President of Otis College of Art and Design
- Incumbent
- Assumed office June 1, 2020
- Preceded by: Randall Lavender (interim)

Personal details
- Born: Charles Joseph Hirschhorn Chicago, Illinois, U.S.
- Alma mater: Harvard College (B.A.)

= Charles Hirschhorn =

American producer and media executive

Charles Hirschhorn is an American media executive, film and television producer, and academic administrator. He is currently serving as the president of Otis College of Art and Design in Los Angeles, since 2020.

== Early life and education ==
Hirschhorn grew up in Chicago.

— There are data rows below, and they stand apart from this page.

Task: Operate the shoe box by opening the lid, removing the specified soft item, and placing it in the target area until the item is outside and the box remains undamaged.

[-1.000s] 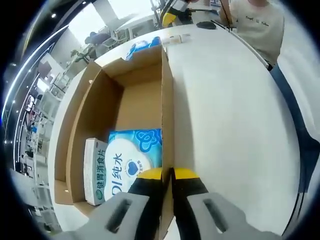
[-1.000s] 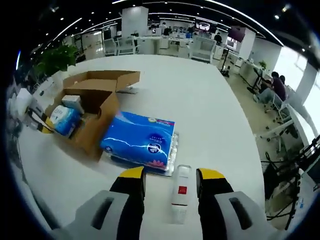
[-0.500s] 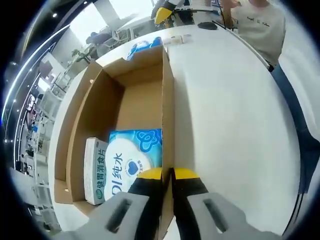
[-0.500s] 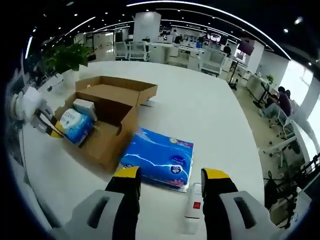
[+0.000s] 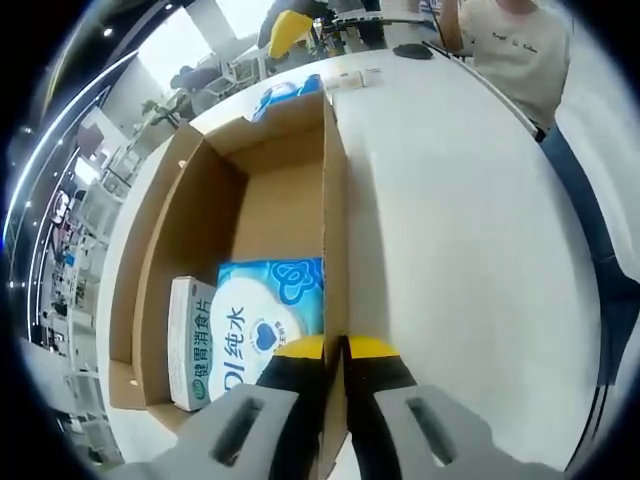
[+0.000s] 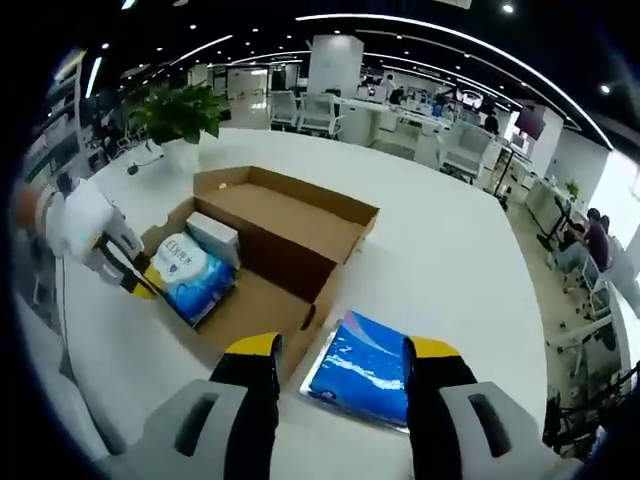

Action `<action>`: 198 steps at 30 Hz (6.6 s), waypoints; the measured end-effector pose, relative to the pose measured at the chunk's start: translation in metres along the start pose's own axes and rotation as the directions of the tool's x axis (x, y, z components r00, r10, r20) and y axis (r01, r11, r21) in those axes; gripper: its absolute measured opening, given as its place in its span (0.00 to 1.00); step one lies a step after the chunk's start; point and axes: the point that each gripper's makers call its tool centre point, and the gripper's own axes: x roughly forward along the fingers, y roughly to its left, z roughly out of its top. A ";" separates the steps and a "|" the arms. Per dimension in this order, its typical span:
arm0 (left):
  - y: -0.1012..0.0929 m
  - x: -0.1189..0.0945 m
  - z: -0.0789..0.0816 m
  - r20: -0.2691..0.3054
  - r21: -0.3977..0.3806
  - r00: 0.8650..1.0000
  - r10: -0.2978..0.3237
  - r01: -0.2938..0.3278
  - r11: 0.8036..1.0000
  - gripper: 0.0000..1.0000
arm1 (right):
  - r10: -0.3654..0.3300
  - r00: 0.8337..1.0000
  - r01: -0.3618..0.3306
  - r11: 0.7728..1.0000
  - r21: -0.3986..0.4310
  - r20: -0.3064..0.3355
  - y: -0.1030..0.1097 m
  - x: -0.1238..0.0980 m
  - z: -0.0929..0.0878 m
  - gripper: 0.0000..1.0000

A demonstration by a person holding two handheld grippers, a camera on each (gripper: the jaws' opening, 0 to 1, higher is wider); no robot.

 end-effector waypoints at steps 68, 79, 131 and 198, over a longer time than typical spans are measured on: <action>0.000 0.000 0.000 0.004 -0.007 1.000 0.010 -0.010 1.000 0.05 | 0.199 0.979 -0.182 0.944 -0.275 0.035 0.111 0.062 0.089 0.49; 0.000 0.000 0.000 0.007 -0.007 1.000 0.010 -0.010 1.000 0.05 | 0.212 0.977 -0.197 0.938 -0.286 0.019 0.118 0.073 0.085 0.48; 0.000 0.000 0.001 0.018 -0.009 1.000 0.006 -0.006 1.000 0.05 | 0.321 0.945 -0.326 0.894 -0.306 -0.069 0.145 0.128 0.064 0.39; 0.000 0.000 0.001 0.017 -0.011 1.000 0.002 -0.002 1.000 0.05 | 0.328 0.930 -0.367 0.809 -0.460 -0.165 0.167 0.164 0.066 0.22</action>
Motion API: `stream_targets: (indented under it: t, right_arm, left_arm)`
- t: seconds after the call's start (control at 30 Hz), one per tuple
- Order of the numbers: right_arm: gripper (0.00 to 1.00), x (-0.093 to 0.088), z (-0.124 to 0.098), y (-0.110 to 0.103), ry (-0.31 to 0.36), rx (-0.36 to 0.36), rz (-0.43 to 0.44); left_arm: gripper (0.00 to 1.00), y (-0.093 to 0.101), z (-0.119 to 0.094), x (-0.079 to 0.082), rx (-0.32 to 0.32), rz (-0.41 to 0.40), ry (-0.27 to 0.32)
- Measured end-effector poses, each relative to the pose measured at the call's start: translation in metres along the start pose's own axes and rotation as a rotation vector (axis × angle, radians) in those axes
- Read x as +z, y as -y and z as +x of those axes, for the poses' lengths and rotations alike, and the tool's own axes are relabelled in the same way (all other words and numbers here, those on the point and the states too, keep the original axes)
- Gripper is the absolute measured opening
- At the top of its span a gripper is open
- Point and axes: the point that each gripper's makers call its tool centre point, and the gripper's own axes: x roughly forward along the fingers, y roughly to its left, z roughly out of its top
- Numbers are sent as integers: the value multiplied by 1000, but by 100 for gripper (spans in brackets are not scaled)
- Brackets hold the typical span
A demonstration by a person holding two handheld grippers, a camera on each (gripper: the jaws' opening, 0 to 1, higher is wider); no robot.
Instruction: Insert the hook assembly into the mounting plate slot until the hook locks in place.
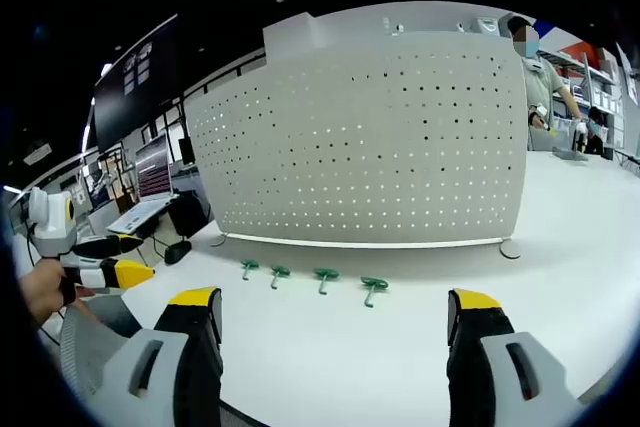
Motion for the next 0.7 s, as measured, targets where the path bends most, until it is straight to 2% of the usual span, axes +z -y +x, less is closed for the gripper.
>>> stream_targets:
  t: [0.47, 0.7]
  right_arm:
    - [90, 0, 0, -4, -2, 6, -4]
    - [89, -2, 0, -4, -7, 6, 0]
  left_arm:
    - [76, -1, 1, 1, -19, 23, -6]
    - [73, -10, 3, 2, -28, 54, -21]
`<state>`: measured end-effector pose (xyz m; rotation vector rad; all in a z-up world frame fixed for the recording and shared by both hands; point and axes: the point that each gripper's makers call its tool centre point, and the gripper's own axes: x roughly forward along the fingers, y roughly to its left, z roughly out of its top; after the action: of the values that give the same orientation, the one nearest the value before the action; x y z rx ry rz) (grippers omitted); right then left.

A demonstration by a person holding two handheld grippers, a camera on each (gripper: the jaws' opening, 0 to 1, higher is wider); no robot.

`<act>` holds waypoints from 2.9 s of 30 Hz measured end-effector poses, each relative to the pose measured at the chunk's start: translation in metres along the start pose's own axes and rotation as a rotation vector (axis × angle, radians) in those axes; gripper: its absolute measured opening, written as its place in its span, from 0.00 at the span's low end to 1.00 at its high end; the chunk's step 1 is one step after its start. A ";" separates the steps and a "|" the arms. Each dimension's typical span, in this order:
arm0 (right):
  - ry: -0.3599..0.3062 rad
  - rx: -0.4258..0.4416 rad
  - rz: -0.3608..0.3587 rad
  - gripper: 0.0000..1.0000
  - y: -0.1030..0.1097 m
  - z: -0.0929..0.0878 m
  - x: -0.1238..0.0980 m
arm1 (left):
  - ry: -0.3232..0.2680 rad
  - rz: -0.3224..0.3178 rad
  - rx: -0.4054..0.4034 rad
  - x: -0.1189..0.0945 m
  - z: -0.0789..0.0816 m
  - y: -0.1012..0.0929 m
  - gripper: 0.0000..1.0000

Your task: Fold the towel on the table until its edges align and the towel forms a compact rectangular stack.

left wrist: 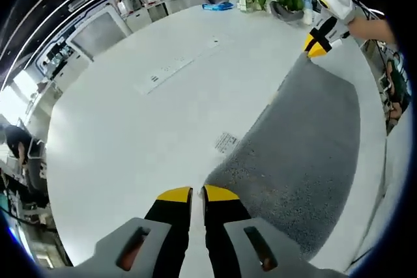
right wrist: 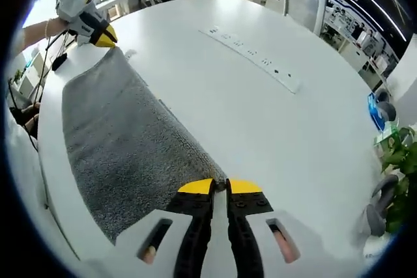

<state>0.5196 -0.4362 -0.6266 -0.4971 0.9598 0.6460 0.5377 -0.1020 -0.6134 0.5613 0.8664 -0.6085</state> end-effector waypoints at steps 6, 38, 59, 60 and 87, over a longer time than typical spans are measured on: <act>-0.022 0.029 -0.021 0.06 0.005 -0.003 -0.017 | -0.029 -0.004 -0.016 -0.008 0.003 0.000 0.07; 0.082 0.183 0.117 0.00 0.105 -0.058 -0.022 | 0.026 -0.142 0.090 0.033 0.001 -0.032 0.04; 0.170 0.409 0.157 0.00 0.105 -0.070 -0.011 | 0.024 -0.132 -0.037 0.040 -0.006 -0.032 0.01; 0.170 0.409 0.156 0.00 0.106 -0.069 -0.010 | 0.024 -0.132 -0.039 0.040 -0.006 -0.033 0.01; 0.163 0.219 -0.019 0.00 0.091 -0.058 -0.003 | 0.101 -0.023 0.058 0.022 -0.028 -0.045 0.01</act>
<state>0.4209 -0.4100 -0.6623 -0.3678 1.1640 0.4817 0.5033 -0.1199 -0.6559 0.6391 0.9535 -0.6324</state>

He graduated from Harvard College in 1979 with a B.A. degree in economics.

== Career ==

=== Fox Broadcasting Company ===
In 1987 Hirschhorn was named vice president of development for the Fox Broadcasting Company, where he supervised the network's prime-time development projects. He helped develop the Emmy Award winning sketch comedy television series In Living Color.

=== The Walt Disney Company ===
Hirschhorn began his tenure at The Walt Disney Company as executive vice president of Hollywood Pictures. Under his leadership, the studio released over twenty films, including The Joy Luck Club, The Santa Clause, and Quiz Show. In 1997 Hirschhorn was named president of Walt Disney Television and executive vice president of Walt Disney Motion Pictures Group. During this tenure he relaunched The Wonderful World of Disney and oversaw the development of seventeen movies, including Rogers and Hammerstein's Cinderella and Life-Size.

=== G4 network ===
In 2000, Hirschhorn founded G4, a cable television network focused on video games. Hirschhorn was intrigued by the work video game developers were doing with animation. He was also motivated by the enthusiasm around events such as E3. He served as the company's CEO from 2000 - 2005 and oversaw the channel's official launch in 2002.

=== Retirement Living TV ===
In 2007, Hirschhorn was appointed COO of Retirement Living TV, a cable television network focused on programming for senior citizens.

=== AEG Television ===
As president of AEG Television, Hirschhorn launched and co-managed AXS TV, a cable television channel focused on live music and entertainment programming.

=== Otis College of Art and Design ===
In February 2020, Hirschhorn was announced as the new president of Otis College of Art and Design. His term officially began June 1. He was preceded in the role by interim president Randall Lavender, in March 2019 to May 2020; and by the earlier president Bruce Willis Ferguson (1946–2019).